Zombies. Can you ever get too much of zombies? I haven’t, not yet. Married with Zombies is marketed as a romantic comedy with braaaaains, with the tagline “The couple who slays together, stays together”.
I’m not big into romances unless it’s done with a huge dollop of humor, and in this fast to read book, Jesse Petersen hits the mark. Sarah, the narrator, is in marriage counseling with her husband Dave. They live in Seattle, have obnoxious neighbors and an apartment super that likes to look at her chest, and she has a sister-in-law who is the second-coming of Martha Stewart and who hates her guts, and vice versa.
The main relationship is between Sarah and Dave, of course. It’s well fleshed out (ouch). Along the way to survival they bring their former high school cheerleader neighbor with them. She’s a little stereotypical, but Petersen gives her some real humanity, within the breezy comedy of the zombie apocolypse. They run into a cult in a casino, and have other adventures until they meet up with Gina, Dave’s sister.
I fully enjoyed this book. I finished it in about three hours of steady reading. Sarah isn’t the most likable person around, but she’s got some depth. She wisecracks a bit like the standard Urban Fantasy hip chick, but she doesn’t have superpowers; she’s smarter than many of the people she and Dave run across, and she has her failings. She does tend to come across as a sociopath in training.
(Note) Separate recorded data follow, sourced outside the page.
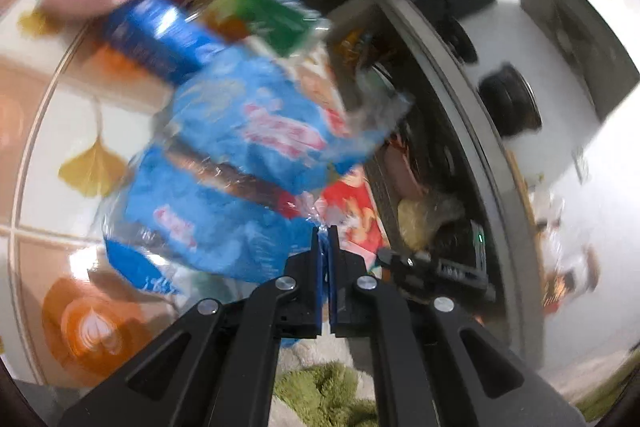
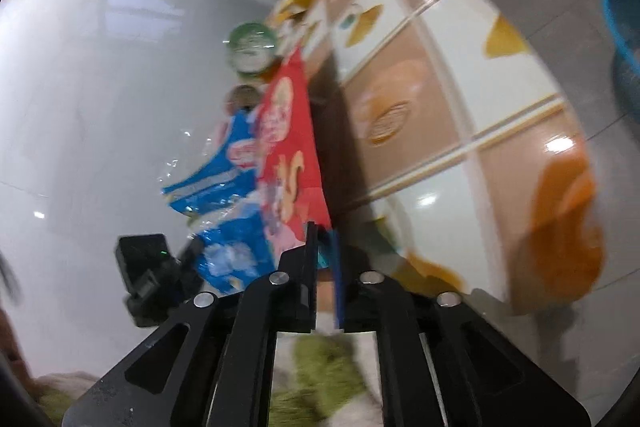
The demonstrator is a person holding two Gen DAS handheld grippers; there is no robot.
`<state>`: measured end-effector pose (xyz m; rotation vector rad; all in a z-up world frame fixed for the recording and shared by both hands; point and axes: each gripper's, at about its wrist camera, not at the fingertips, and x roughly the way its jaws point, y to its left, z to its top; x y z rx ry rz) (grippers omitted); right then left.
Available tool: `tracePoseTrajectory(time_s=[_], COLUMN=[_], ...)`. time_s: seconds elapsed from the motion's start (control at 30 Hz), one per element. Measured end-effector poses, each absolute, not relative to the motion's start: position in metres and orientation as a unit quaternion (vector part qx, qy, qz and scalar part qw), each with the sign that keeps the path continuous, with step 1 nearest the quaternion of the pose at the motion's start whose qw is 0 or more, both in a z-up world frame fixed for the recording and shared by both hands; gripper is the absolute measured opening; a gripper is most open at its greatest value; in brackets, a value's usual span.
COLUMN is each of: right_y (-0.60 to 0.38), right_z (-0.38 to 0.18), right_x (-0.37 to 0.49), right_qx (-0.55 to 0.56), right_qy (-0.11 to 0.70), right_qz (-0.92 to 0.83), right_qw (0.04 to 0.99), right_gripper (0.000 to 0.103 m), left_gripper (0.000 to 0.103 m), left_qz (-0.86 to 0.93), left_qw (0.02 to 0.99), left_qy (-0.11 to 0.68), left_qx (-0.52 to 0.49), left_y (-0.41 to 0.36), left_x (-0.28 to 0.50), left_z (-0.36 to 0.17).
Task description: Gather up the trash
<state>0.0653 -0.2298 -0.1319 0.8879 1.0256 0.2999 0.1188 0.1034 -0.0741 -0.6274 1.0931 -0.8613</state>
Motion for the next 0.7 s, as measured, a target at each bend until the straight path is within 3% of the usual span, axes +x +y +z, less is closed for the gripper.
tracePoseTrajectory(time_s=[0.07, 0.1, 0.23, 0.3, 0.37, 0.47, 0.53, 0.57, 0.6, 0.7], right_y=[-0.228, -0.226, -0.218, -0.201, -0.181, -0.142, -0.127, -0.120, -0.108, -0.078], right_z=[-0.124, -0.119, -0.082, -0.067, -0.060, -0.059, -0.062, -0.064, -0.066, -0.072], right_x=[0.069, 0.068, 0.079, 0.088, 0.104, 0.144, 0.167, 0.177, 0.190, 0.217], right_qx=[0.374, 0.358, 0.271, 0.247, 0.224, 0.200, 0.200, 0.199, 0.196, 0.192], right_qy=[0.475, 0.469, 0.425, 0.405, 0.407, 0.433, 0.445, 0.451, 0.463, 0.490], right_qz=[0.110, 0.097, 0.055, 0.086, 0.123, 0.172, 0.200, 0.211, 0.230, 0.266], right_qw=[0.788, 0.801, 0.862, 0.876, 0.877, 0.862, 0.850, 0.844, 0.833, 0.808], right_gripper=[0.051, 0.053, 0.052, 0.046, 0.039, 0.037, 0.044, 0.057, 0.062, 0.064], left_gripper=[0.001, 0.001, 0.001, 0.001, 0.001, 0.002, 0.002, 0.002, 0.002, 0.002], left_qz=[-0.380, -0.373, -0.352, -0.341, -0.323, -0.305, -0.305, -0.304, -0.303, -0.303], left_qw=[0.714, 0.713, 0.726, 0.735, 0.750, 0.759, 0.757, 0.759, 0.765, 0.772], left_qy=[0.497, 0.499, 0.503, 0.510, 0.521, 0.537, 0.536, 0.534, 0.530, 0.524], left_qx=[-0.313, -0.320, -0.311, -0.289, -0.249, -0.205, -0.217, -0.214, -0.205, -0.196], left_y=[0.108, 0.112, 0.120, 0.119, 0.116, 0.113, 0.115, 0.116, 0.116, 0.119], left_x=[0.125, 0.127, 0.129, 0.128, 0.132, 0.129, 0.128, 0.128, 0.126, 0.122], left_z=[-0.088, -0.092, -0.101, -0.103, -0.104, -0.113, -0.115, -0.115, -0.114, -0.112])
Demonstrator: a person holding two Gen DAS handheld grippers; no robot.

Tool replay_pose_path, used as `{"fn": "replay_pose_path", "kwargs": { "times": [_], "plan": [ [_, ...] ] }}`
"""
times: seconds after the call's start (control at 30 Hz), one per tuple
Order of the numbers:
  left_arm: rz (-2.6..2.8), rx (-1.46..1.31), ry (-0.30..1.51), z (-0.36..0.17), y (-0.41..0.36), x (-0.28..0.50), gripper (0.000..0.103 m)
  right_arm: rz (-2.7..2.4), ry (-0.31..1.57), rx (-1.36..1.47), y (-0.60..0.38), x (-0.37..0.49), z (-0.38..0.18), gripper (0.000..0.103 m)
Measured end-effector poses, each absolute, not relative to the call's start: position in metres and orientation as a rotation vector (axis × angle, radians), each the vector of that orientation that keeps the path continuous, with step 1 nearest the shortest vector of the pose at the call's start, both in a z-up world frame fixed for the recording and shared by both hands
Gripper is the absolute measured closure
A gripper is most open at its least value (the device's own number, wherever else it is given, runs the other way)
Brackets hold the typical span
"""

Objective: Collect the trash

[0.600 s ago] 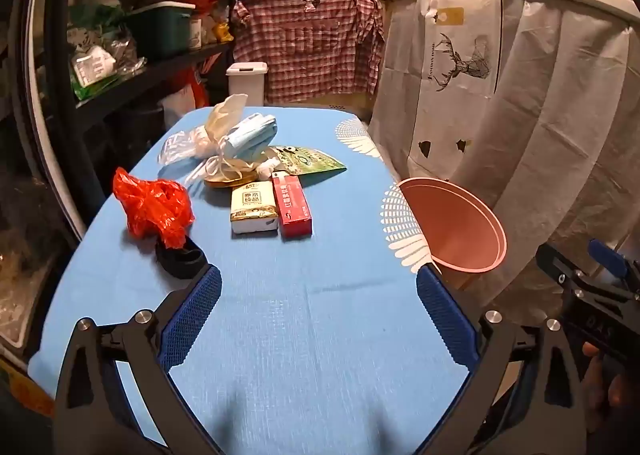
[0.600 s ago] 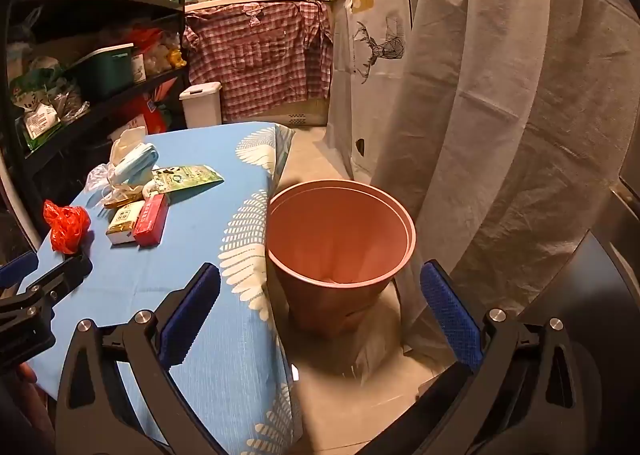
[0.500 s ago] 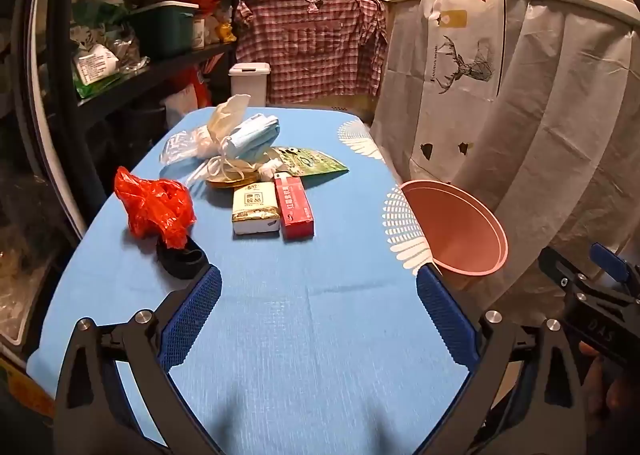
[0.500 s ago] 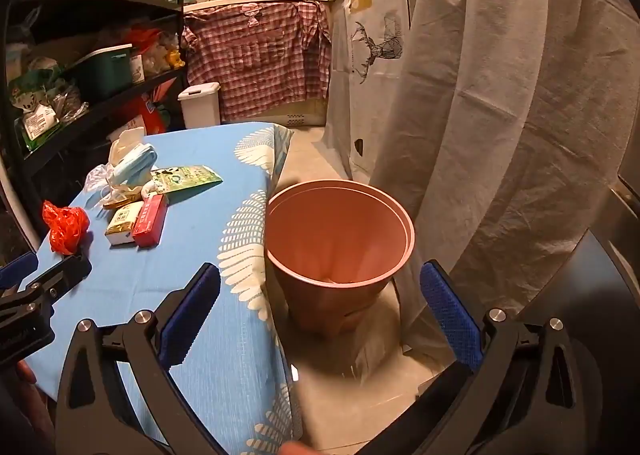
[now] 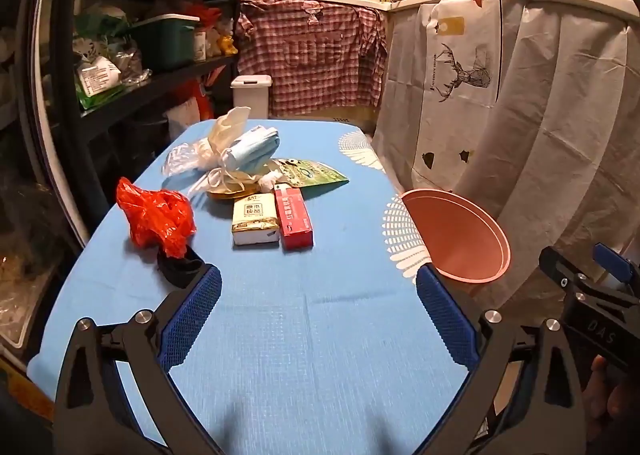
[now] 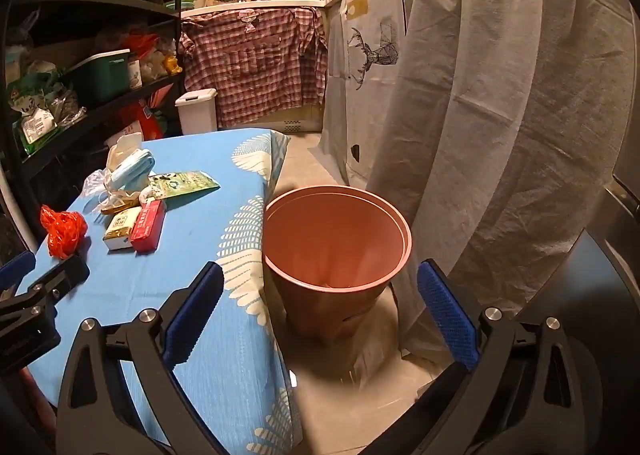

Most of the secondary or tertiary characters in the book are women-only two are men. It passes the Bechdel test. There’s one Chinese American girl in it, and the others are all coded as white-so, on that front, it’s pretty much like a lot of romantic comedies. Hopefully in the next book, Flip this Zombie (Living with the Dead), the cast will be more diverse, other than the zombies. I do wish that Petersen had kept Gina around longer. She was a wasted character.